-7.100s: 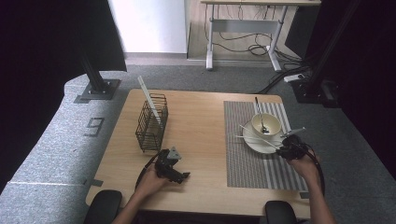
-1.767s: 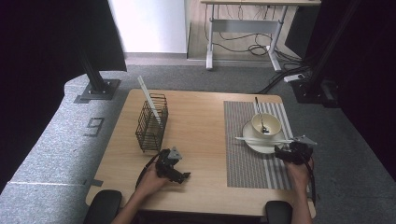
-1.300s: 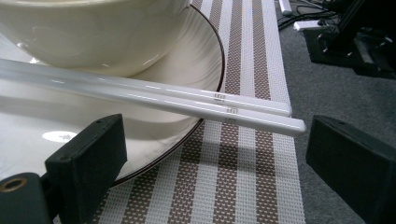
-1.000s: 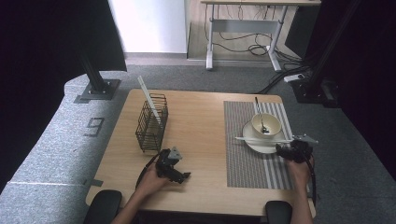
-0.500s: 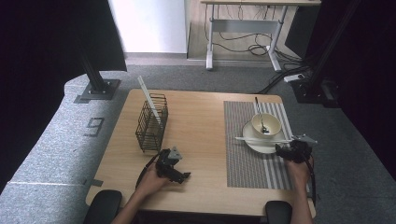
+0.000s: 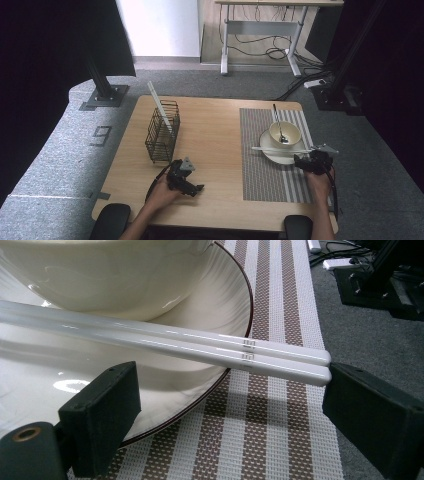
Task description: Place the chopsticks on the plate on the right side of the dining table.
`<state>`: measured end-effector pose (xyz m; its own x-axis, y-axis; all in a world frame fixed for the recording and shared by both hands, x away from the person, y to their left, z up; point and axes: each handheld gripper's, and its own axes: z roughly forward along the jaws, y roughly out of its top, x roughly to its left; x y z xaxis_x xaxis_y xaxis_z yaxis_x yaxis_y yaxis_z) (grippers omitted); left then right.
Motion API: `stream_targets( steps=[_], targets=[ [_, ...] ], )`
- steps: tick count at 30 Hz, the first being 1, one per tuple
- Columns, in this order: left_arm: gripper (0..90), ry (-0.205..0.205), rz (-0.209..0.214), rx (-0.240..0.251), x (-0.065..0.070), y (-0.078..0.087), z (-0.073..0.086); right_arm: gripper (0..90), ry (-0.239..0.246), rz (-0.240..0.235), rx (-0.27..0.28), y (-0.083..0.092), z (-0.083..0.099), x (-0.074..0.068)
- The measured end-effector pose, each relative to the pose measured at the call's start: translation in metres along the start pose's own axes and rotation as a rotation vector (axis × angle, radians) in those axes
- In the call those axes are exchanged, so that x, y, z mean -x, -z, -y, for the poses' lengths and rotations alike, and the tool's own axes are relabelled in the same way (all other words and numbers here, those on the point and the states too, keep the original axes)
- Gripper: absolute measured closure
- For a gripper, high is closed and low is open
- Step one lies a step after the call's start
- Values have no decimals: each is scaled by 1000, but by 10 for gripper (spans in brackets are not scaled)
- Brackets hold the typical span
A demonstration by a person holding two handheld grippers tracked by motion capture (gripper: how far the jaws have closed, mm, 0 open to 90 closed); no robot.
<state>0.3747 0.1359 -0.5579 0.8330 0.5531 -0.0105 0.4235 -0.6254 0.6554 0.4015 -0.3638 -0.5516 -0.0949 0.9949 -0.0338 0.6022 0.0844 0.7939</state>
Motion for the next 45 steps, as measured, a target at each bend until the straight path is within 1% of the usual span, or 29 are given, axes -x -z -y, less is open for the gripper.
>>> stream_targets(
  steps=[6, 10, 14, 17, 20, 23, 26, 31, 36, 39, 43, 45],
  targets=[
    [0, 0, 0, 0, 0, 0, 0, 79, 4, 13, 4, 3, -1, 1],
    [0, 0, 0, 0, 0, 0, 0, 61, 16, 22, 5, 12, -3, 2],
    [0, 2, 0, 1, 0, 0, 0, 24, 17, -14, 8, 25, -3, 1],
    [0, 2, 0, 2, 0, 0, 0, 0, 39, -26, 0, 34, -3, -1],
    [0, 2, 0, 1, 0, 0, 0, 0, 65, -29, -21, 43, -5, -6],
    [0, 2, 0, 1, 0, 0, 0, 0, 89, -43, -22, 54, -6, -11],
    [0, 1, 0, 2, 0, 0, 0, 0, 114, -66, -23, 63, -6, -18],
    [0, 1, 0, 2, 0, 0, 0, 0, 149, -88, -19, 81, -8, -30],
    [0, 1, 0, 1, 0, 0, 0, 0, 138, -137, -19, 99, -13, -44],
    [0, 1, 0, 1, 0, 0, 0, 0, 164, -158, -22, 107, -16, -54],
    [0, 1, 0, 1, 0, 0, 0, 0, 216, -184, -23, 115, -21, -70],
    [0, 1, 0, 0, 0, 0, 0, 0, 229, -202, -29, 118, -23, -79]
  ],
)
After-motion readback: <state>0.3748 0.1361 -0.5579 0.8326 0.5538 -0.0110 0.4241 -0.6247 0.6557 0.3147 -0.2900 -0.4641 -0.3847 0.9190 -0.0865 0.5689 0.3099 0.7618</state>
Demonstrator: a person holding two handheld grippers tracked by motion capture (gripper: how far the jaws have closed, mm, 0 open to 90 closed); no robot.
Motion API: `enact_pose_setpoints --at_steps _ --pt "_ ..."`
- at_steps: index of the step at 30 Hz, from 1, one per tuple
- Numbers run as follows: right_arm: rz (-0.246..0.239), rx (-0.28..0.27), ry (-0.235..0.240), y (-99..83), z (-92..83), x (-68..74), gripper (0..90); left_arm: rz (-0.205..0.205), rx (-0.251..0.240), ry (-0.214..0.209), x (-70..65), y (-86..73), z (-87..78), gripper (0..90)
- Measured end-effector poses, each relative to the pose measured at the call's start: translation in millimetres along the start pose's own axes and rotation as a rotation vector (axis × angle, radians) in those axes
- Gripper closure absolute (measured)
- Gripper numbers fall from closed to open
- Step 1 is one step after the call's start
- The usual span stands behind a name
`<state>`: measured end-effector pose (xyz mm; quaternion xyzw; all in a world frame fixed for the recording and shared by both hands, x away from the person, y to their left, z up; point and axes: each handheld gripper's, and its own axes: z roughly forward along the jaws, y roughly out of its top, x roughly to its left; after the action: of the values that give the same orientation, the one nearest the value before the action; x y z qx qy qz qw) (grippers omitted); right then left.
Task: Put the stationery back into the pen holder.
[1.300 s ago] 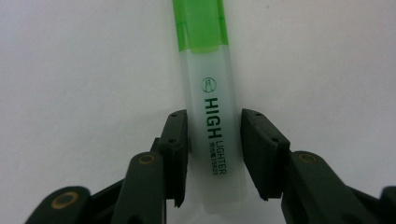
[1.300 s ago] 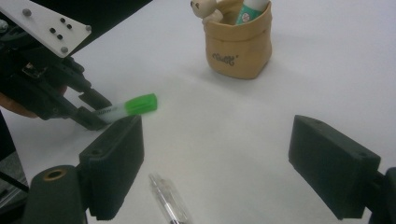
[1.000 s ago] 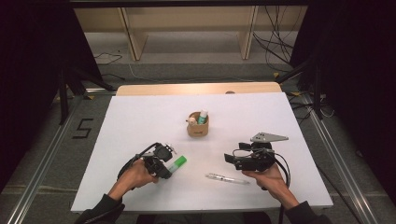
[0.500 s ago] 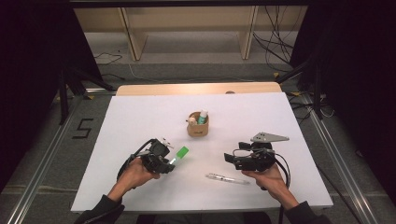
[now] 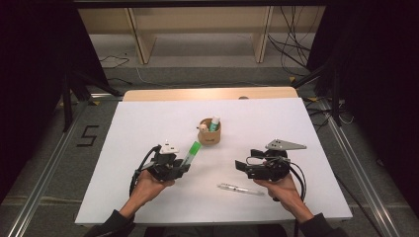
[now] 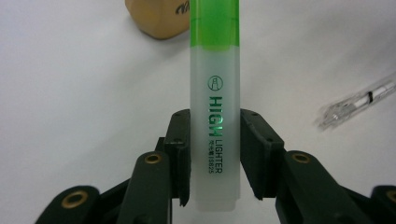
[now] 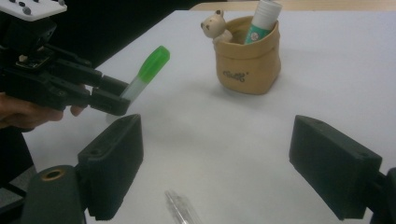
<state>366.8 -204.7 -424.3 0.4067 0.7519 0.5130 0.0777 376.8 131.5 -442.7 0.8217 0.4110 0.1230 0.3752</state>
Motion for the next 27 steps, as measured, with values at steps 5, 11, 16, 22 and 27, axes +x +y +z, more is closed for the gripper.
enact_pose_setpoints --at_steps 5,11,16,22,27 --pt "0.01 -0.002 0.028 1.8 2.5 5.4 18.8 -0.014 -0.063 -0.018 -6.1 0.9 -4.1 65.5" --pt "-0.002 -0.003 0.047 4.0 7.9 11.8 19.7 -0.02 -0.112 -0.032 -11.9 1.2 -7.2 65.4" --pt "0.014 -0.004 0.074 6.8 13.4 16.4 20.7 -0.033 -0.154 -0.04 -18.0 0.8 -7.1 65.4" --pt "0.006 -0.005 0.094 11.1 23.0 25.8 22.0 -0.006 -0.199 -0.047 -31.4 1.7 -5.7 65.5" --pt "-0.001 -0.01 0.112 14.2 31.0 33.1 24.3 0.011 -0.22 -0.054 -39.9 1.1 -2.3 65.5"
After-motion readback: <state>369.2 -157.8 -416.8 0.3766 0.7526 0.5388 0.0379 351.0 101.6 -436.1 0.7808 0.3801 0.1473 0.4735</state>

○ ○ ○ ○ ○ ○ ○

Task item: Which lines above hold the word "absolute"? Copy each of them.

Task solution:
- Gripper: absolute measured closure
- Gripper closure absolute (measured)

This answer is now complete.